João Batista Ricalde Gervasio
Juiz Leigo
[1] Enunciado n.º 162 do FONAJE. Não se aplica ao Sistema dos Juizados Especiais a regra do art. 489 do CPC/2015 diante da expressa previsão contida no art. 38, caput, da Lei 9.099/95.
[2] Art. 6º. Todos os sujeitos do processo devem cooperar entre si para que se obtenha, em tempo razoável, decisão de mérito justa e efetiva.
[3] NEGRÃO, Theotônio.

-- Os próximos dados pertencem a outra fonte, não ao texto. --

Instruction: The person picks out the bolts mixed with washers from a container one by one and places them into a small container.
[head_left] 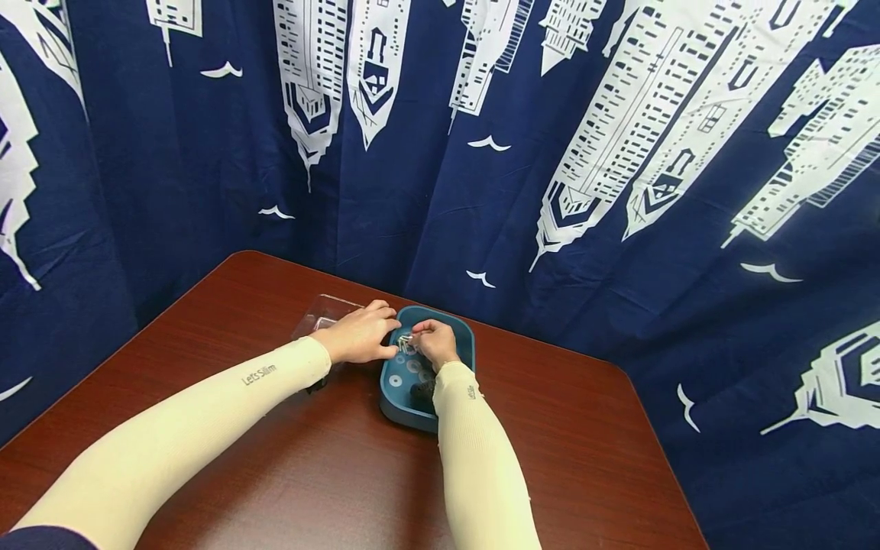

Código de Processo Civil e legislação processual em vigor, 44ª edição, Editora Saraiva, 2012, pág. 520.
[4] EMBARGOS DE DECLARAÇÃO. PROCESSUAL CIVIL. CONTRADIÇÃO. INCORRÊNCIA. - A contradição que legitima a interposição de embargos declaratórios não se configura entre a decisão e os elementos dos autos (contradição externa), mas entre os elementos estruturais da decisão judicial (contradição interna). - Precedentes do STJ. EMBARGOS DECLARATÓRIOS DESACOLHIDOS. (Embargos de Declaração Nº 70065580037, Vigésima Segunda Câmara Cível, Tribunal de Justiça do RS, Relator: Marilene Bonzanini, Julgado em 08/07/2015)
SENTENÇA HOMOLOGATÓRIA
Nos termos do art. 40 da Lei nº 9.099/95, homologo a proposta de decisão, para que produza efeitos como sentença.
Sem custas e honorários, na forma da Lei.
As partes consideram-se intimadas a partir da publicação da decisão, caso tenha ocorrido no prazo assinado; do contrário, a intimação terá de ser formal.
Interposto recurso inominado, em conformidade com o disposto no art. 42 do referido diploma legal, intime-se o recorrido para contrarrazões. Com a juntada, ou decorrido o prazo, remetam-se os autos à Turma Recursal, em atendimento ao art. 1010, § 3º, do CPC.